Dans le cadre d’une décision du 26 juillet dernier (Conseil d’État, 9ème – 10ème chambres réunies, 26/07/2023, 466493), le Conseil d’État a dû se prononcer sur un sujet inédit : une dépense de R&D est-elle éligible au CIR alors qu’il n’y a pas de règlement direct par la société qui s’en prévaut ?
Rappel des faits
Une société avait été redressée fiscalement pour la prise en compte dans son CIR de dépenses externalisées dans le cadre d’un partenariat de recherche signé avec un organisme public.
Dans le cadre de ce partenariat, la société avait confié certaines opérations à plusieurs organismes selon un accord de consortium. En application de cet accord, le coût des prestations confiées était partiellement payé par l’organisme public de recherche et le reste était supporté par lesdits organismes.
L’Administration fiscale a considéré que les dépenses externalisées n’incombaient pas directement à la société et les a donc exclu du CIR.
Cette position avait été confirmée en première instance (TA de Versailles, 28 février 2020) et en appel (CAA de VERSAILLES, 1ère chambre, 07/06/2022, 20VE01942).
La décision du Conseil d’État
Dans un arrêt du 26 juillet 2023, le Conseil d’État est venu préciser que « Lorsqu’une entreprise confie à un organisme agréé, l’exécution de prestations nécessaires au projet de R&D qu’elle mène, les dépenses correspondantes peuvent être prises en compte pour le calcul de son CIR, même si les prestations sous-traitées à cet organisme feraient l’objet d’un paiement direct à celui-ci par le cocontractant de l’entreprise donneuse d’ordre. »
En rappelant ce principe, le Conseil d’État en conclut que la CAA de Versailles a commis une erreur de droit. Il est précisé que :
- Le règlement direct par le l’organisme public des prestations de recherche réalisées n’est pas de nature, par lui-même, à faire obstacle à ce que les dépenses correspondantes soient regardées comme exposées par la société
- Et que la Cour aurait dû rechercher si ces prestations avaient été réalisées (ou non) pour le compte de la société.
En conclusion
Si on se réfère à cet arrêt, il semble que la notion de dépense exposée puisse ne pas nécessiter un paiement direct de la part de l’entreprise bénéficiaire du CIR.
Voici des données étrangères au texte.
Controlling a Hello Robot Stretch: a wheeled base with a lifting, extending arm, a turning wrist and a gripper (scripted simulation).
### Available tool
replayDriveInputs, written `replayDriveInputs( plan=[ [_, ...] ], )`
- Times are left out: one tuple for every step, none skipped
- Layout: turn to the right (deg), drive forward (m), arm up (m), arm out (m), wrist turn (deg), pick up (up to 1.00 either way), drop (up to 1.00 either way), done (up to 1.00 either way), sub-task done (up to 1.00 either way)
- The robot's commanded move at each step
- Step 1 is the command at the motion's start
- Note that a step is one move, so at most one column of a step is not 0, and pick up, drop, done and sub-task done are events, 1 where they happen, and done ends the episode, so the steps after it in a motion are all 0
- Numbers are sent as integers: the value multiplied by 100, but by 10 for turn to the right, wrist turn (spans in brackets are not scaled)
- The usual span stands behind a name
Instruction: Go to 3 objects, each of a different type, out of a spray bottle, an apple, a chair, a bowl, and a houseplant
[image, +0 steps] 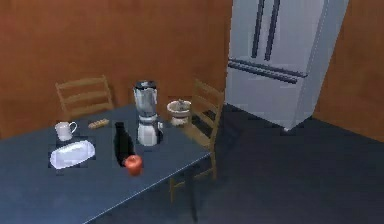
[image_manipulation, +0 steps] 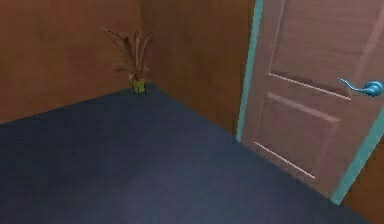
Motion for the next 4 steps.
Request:
replayDriveInputs(
  plan=[
    [-180, 0, 0, 0, 0, 0, 0, 0, 0],
    [0, 0, 0, 0, 0, 0, 0, 0, 100],
    [450, 0, 0, 0, 0, 0, 0, 0, 0],
    [450, 0, 0, 0, 0, 0, 0, 0, 0]
  ],
)
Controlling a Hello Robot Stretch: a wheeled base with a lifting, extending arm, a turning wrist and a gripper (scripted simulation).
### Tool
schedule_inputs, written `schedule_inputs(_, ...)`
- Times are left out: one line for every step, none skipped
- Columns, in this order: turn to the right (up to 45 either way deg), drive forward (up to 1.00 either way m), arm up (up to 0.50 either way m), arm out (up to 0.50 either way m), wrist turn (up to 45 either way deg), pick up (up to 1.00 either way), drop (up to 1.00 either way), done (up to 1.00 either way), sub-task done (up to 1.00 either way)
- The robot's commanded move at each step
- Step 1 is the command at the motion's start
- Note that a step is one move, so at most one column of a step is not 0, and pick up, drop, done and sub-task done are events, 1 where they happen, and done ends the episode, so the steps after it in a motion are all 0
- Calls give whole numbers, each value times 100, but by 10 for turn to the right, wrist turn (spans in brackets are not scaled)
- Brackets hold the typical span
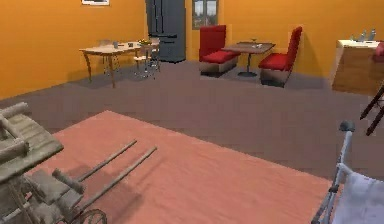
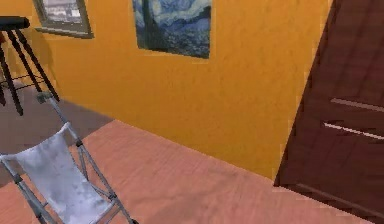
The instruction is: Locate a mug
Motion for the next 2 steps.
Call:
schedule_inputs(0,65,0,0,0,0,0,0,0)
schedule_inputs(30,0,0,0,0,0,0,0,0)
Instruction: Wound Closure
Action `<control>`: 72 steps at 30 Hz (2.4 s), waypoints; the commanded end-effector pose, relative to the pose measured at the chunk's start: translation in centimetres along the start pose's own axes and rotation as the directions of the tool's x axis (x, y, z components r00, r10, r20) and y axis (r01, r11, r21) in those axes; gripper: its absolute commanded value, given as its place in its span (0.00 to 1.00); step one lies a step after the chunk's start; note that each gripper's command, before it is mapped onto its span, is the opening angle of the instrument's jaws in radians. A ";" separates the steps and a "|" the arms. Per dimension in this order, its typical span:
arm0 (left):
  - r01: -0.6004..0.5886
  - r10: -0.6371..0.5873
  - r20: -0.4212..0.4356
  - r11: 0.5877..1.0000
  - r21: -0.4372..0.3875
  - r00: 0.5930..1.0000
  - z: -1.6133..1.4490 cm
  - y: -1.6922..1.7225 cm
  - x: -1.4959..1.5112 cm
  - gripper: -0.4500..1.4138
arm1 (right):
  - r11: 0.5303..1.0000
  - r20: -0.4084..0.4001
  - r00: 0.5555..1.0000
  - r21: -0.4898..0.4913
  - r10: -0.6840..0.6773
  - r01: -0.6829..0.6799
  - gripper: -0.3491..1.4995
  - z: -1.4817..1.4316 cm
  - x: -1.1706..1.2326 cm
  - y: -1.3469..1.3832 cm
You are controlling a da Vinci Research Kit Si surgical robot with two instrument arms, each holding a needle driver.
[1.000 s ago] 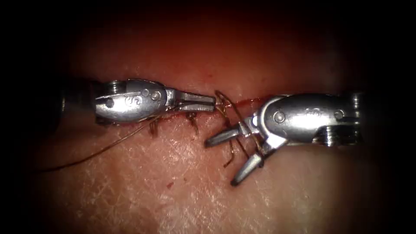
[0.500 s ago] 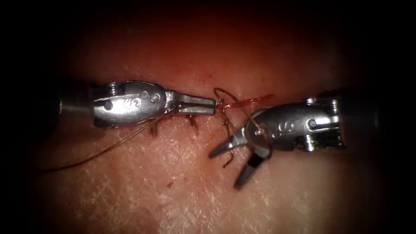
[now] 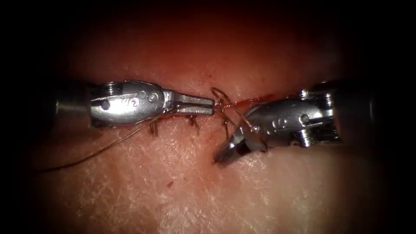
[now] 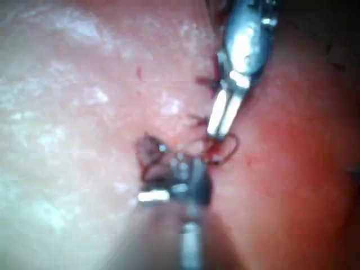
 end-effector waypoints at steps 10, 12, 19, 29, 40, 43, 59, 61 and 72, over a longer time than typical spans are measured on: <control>0.004 -0.004 -0.001 1.000 0.001 1.000 -0.01 -0.02 0.00 0.00 | 0.997 0.014 1.000 0.068 -0.023 0.022 0.00 0.06 0.04 0.00; 0.004 -0.004 -0.001 1.000 0.000 1.000 -0.02 0.01 0.00 0.00 | 0.997 0.014 1.000 0.069 -0.022 0.021 0.00 0.00 0.02 0.00; 0.009 -0.009 -0.003 1.000 -0.008 1.000 -0.07 0.20 0.06 0.00 | 1.000 -0.009 1.000 -0.017 -0.013 0.013 0.00 -0.20 0.02 -0.01; 0.006 -0.006 -0.006 1.000 -0.020 1.000 -0.09 0.71 0.23 0.00 | 0.979 -0.141 0.987 -0.177 0.077 -0.102 0.00 -0.79 -0.06 0.11; -0.026 0.027 0.007 0.998 -0.062 1.000 0.13 1.38 0.18 0.00 | 0.943 -0.254 0.954 -0.244 0.161 -0.224 0.00 -0.96 -0.16 0.29; -0.039 0.039 0.004 0.997 -0.074 0.999 0.17 1.58 0.18 0.00 | 0.940 -0.260 0.951 -0.249 0.168 -0.234 0.00 -0.91 -0.18 0.34; -0.028 0.028 -0.002 0.993 -0.115 1.000 0.34 2.15 0.22 0.00 | 0.885 -0.263 0.935 -0.339 0.237 -0.319 0.00 -0.82 -0.14 0.76; -0.023 0.024 -0.001 0.993 -0.120 1.000 0.37 2.28 0.21 0.00 | 0.881 -0.255 0.939 -0.352 0.233 -0.314 0.00 -0.82 -0.14 0.79; -0.002 0.003 0.006 0.987 -0.159 1.000 0.62 2.88 0.00 0.00 | 0.817 -0.251 0.926 -0.443 0.283 -0.370 0.00 -0.94 -0.27 0.91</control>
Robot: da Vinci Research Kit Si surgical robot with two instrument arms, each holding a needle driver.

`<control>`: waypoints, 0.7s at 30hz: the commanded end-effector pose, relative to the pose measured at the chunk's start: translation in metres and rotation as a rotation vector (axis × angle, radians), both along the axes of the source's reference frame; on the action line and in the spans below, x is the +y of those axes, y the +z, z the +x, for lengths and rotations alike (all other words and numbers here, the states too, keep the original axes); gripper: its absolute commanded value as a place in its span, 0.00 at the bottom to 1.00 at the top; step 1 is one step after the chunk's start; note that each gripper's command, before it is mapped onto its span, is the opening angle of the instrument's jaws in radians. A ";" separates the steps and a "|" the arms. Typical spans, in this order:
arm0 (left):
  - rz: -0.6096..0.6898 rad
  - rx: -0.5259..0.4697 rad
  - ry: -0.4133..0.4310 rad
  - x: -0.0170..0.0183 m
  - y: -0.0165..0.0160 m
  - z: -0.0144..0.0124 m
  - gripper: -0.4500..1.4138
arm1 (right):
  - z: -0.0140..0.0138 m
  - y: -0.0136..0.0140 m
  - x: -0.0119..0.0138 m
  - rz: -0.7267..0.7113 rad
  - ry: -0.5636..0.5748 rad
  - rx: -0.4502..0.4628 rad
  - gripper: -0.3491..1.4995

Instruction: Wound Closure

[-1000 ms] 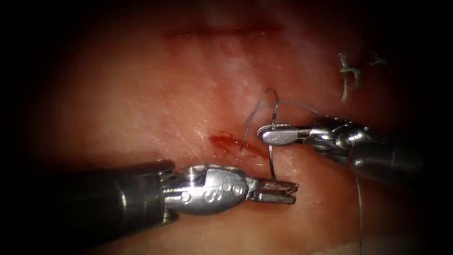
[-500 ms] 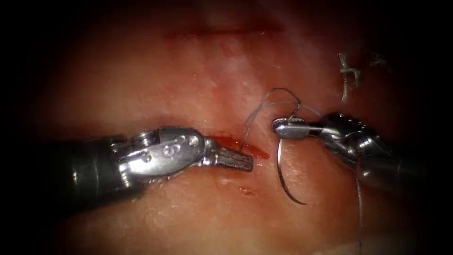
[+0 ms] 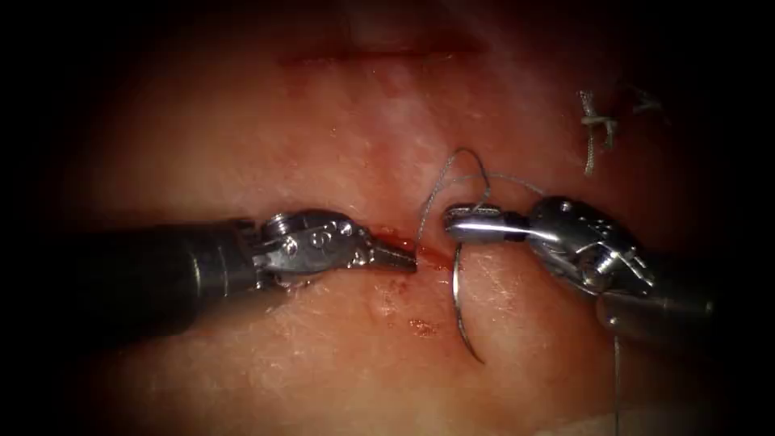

Au regard de la prise en compte de la charge pour la détermination du résultat fiscal de la société, il est important de noter que la Compagnie nationales des commissaires aux comptes a précisé que « les dépenses devaient donner lieu, pour le titulaire, à une comptabilisation en charges des dépenses de sous-traitance facturées dans le cadre du marché et, en conséquence du paiement direct, par une écriture soldant le compte fournisseur du sous-traitant par le crédit du compte client de l’acheteur public ».
L’affaire a été renvoyée devant la Cour administrative d’appel de Versailles, qui devra instruire le dossier en se basant exclusivement sur les directives établies par le Conseil d’État.